Echó mano al cebo de oveja para desvanecer las arrugas y a cuatro meses de dieta rigurosa para reducir sus excesos inocultables, y gracias a aquel sacrificio que caracterizaría el resto de sus días, la noche de la boda parecía más la hija que la esposa, lo que dio pie a que los pocos compañeros del ferrocarril que asistieron a la ceremonia comentaran, que Zacarías no iba a tener hijos sino nietos. Carlota aportó la casa de telarañas históricas que le dejó su madre al morir, y donde vivieron hasta el día funesto en que incapaz de resistir el acoso tenaz de su marido, aceptó venderla para comprar doscientas hectáreas de rastrojo en el límite selvático de las montañas orientales, donde don Zacarías iba a construir en su madurez de jubilado, la mejor hacienda ganadera que jamás había conocido en su juventud.

El único hijo varón de la pareja ─el cuarto y último Zacarías─ falleció durante la quinta epidemia de sarampión, asegurando de modo trágico que la secuencia terminara con él.

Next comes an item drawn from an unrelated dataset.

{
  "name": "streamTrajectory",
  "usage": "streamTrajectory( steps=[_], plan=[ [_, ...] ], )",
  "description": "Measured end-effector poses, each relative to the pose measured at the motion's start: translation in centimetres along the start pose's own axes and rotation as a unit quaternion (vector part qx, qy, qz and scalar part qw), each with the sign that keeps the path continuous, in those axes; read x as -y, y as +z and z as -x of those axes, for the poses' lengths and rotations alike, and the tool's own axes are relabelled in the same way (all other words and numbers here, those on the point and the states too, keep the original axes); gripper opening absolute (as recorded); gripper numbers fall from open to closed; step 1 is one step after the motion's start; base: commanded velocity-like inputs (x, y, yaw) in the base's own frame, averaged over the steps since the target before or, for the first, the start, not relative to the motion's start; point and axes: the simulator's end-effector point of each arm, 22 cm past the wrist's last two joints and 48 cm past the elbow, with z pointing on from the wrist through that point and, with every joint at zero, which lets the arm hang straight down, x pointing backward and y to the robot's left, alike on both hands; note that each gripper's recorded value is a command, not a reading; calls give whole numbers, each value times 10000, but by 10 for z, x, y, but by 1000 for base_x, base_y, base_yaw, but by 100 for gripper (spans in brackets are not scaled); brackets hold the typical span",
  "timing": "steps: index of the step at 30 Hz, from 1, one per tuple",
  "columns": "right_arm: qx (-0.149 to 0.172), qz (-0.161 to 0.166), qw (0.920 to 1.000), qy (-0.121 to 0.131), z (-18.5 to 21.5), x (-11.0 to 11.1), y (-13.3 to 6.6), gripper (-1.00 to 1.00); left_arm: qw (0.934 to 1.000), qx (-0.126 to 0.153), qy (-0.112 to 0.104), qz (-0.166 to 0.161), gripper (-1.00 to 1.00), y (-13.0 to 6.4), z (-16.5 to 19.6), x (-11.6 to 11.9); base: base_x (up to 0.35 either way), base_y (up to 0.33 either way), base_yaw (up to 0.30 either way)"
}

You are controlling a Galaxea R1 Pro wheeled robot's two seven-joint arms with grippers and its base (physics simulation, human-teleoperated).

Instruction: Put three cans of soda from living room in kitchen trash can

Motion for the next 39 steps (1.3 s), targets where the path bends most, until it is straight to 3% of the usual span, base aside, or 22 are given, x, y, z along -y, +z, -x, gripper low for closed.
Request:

Don Zacarías convirtió entonces a sus hijas en las niñas de sus ojos, en especial a Matilde, la mayor, que siempre mostró vocación y serenidad para el estudio de los números, distinguiéndose desde sus primeras letras como la mejor alumna de La Sagrada Familia, colegio de reconocido prestigio regional, que una vez graduada, le contrató como profesora de matemáticas. Don Zacarías depositó entonces en ella sus sueños de un futuro acorde con su extirpe, y cuando se enteró que Matilde era pretendida por el marinero de su desgracia, sufrió un ataque de ira del que nunca se recuperó: Víctor Labrador o como fuera que se llamara aquel marinero extraviado, no era el hombre apropiado para redimir su descendencia.

 

Víctor y Matilde se conocieron en el almacén de abarrotes de un inmigrante a quien todos llamaban el italiano bueno, donde trabajando de sol a sol, Víctor reunía el dinero que le faltaba para continuar el viaje malogrado al Fin del Mundo.

Ella llegó ese sábado por casualidad buscando jabón para lavar la ropa y lo encontró vaciando un saco de arroz en los cajones del mostrador, con el torso desnudo y resplandeciente bajo el haz de luz que penetraba por una rendija del techo de lata. Matilde, hipnotizada, clavó sus ojos negros en el bronce pulido de su torso renacentista, y los sostuvo hasta que el joven sintió el ardor en el pecho y levantó los ojos.

Él la vio.

El resplandor de la mañana dibujó la silueta más hermosa del mundo sobre el marco iluminado de la puerta, mientras el grano se desbordaba sin control en sus manos inmóviles. Matilde bajó la mirada para colocar el jabón en la canasta, sin advertir que el milagro del habla se le había extraviado en el torrente de luz de aquel instante mágico, porque las almas marcadas que se encuentran sin buscarse en la complejidad del universo no necesitan hablar: les une una comunicación cósmica.